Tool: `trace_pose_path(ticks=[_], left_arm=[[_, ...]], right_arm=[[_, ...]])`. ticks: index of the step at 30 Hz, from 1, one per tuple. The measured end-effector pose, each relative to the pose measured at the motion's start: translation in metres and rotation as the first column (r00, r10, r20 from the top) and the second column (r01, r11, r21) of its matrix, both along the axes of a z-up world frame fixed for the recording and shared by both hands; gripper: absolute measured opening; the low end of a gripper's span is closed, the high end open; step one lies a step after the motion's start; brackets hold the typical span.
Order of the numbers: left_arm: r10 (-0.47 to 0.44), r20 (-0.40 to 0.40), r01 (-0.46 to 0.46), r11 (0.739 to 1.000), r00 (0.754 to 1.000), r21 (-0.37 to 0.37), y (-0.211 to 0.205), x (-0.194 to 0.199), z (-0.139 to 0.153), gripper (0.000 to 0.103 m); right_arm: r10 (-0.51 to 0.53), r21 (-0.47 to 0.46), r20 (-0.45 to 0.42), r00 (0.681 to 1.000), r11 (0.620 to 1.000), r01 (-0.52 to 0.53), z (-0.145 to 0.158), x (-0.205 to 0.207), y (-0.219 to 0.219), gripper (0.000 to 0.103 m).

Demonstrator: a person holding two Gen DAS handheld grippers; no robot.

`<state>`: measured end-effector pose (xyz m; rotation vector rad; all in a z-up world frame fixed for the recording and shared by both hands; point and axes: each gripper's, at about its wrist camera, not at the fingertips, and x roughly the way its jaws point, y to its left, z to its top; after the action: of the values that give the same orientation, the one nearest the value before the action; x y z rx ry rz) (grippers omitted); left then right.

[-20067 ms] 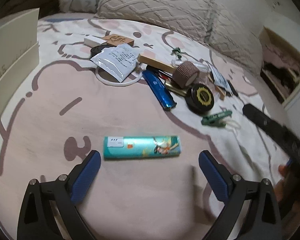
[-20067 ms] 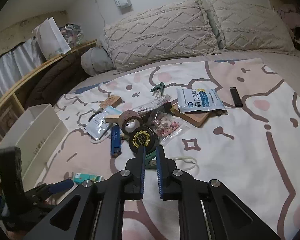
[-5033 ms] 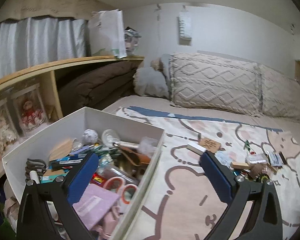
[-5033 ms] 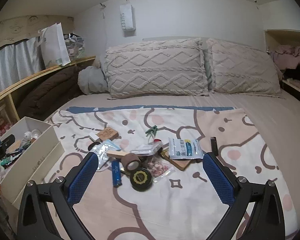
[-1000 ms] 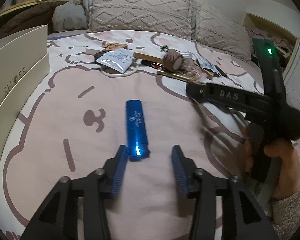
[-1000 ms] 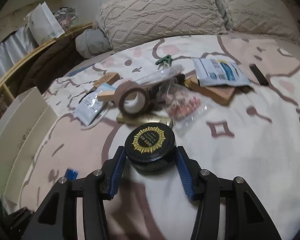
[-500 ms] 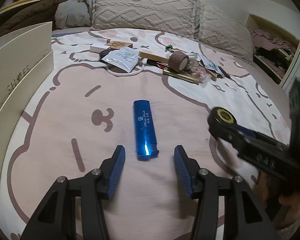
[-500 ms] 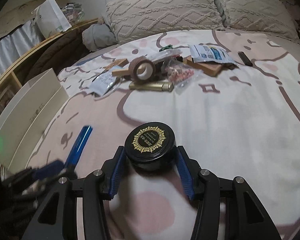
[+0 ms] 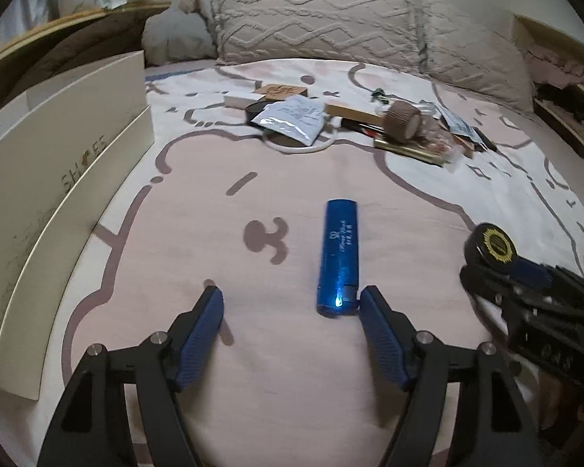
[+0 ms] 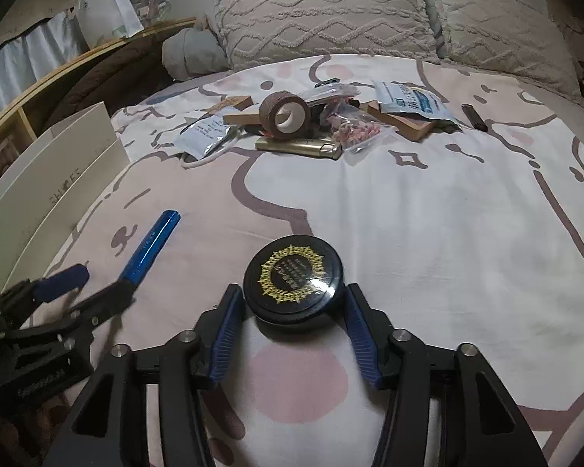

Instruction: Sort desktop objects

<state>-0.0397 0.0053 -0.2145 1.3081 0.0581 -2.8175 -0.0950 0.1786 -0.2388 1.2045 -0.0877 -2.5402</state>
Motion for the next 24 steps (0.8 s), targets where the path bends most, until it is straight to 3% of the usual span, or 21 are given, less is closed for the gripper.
trace_pose_path(ticks=[6, 8, 10, 20, 24], left_arm=[[0.085, -0.001, -0.085, 0.996, 0.996, -0.004, -0.025, -0.008, 0.001, 0.073], [0.113, -0.001, -0.113, 0.994, 0.994, -0.010, -0.033, -0.011, 0.001, 0.073], [0.134, 0.002, -0.134, 0.991, 0.991, -0.015, -0.039, -0.015, 0.000, 0.073], [0.139, 0.038, -0.137, 0.989, 0.990, -0.061, -0.041, -0.045, -0.005, 0.073], [0.142, 0.053, -0.137, 0.987, 0.988, -0.080, -0.039, -0.055, -0.007, 0.080]], right_arm=[[0.050, 0.034, 0.002, 0.999, 0.998, -0.050, 0.000, 0.002, -0.011, 0.083], [0.081, 0.034, 0.011, 0.997, 0.996, -0.081, 0.000, 0.003, -0.015, 0.098], [0.100, 0.046, 0.021, 0.995, 0.994, -0.101, -0.001, 0.005, -0.019, 0.103], [0.121, 0.090, 0.040, 0.992, 0.988, -0.124, -0.002, 0.009, -0.022, 0.103], [0.155, 0.100, 0.048, 0.987, 0.982, -0.159, -0.003, 0.010, -0.022, 0.103]])
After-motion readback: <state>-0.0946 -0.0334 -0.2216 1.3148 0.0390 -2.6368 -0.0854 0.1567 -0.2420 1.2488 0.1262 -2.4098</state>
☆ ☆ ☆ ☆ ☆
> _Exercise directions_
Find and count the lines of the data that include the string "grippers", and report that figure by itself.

> _Answer box_
2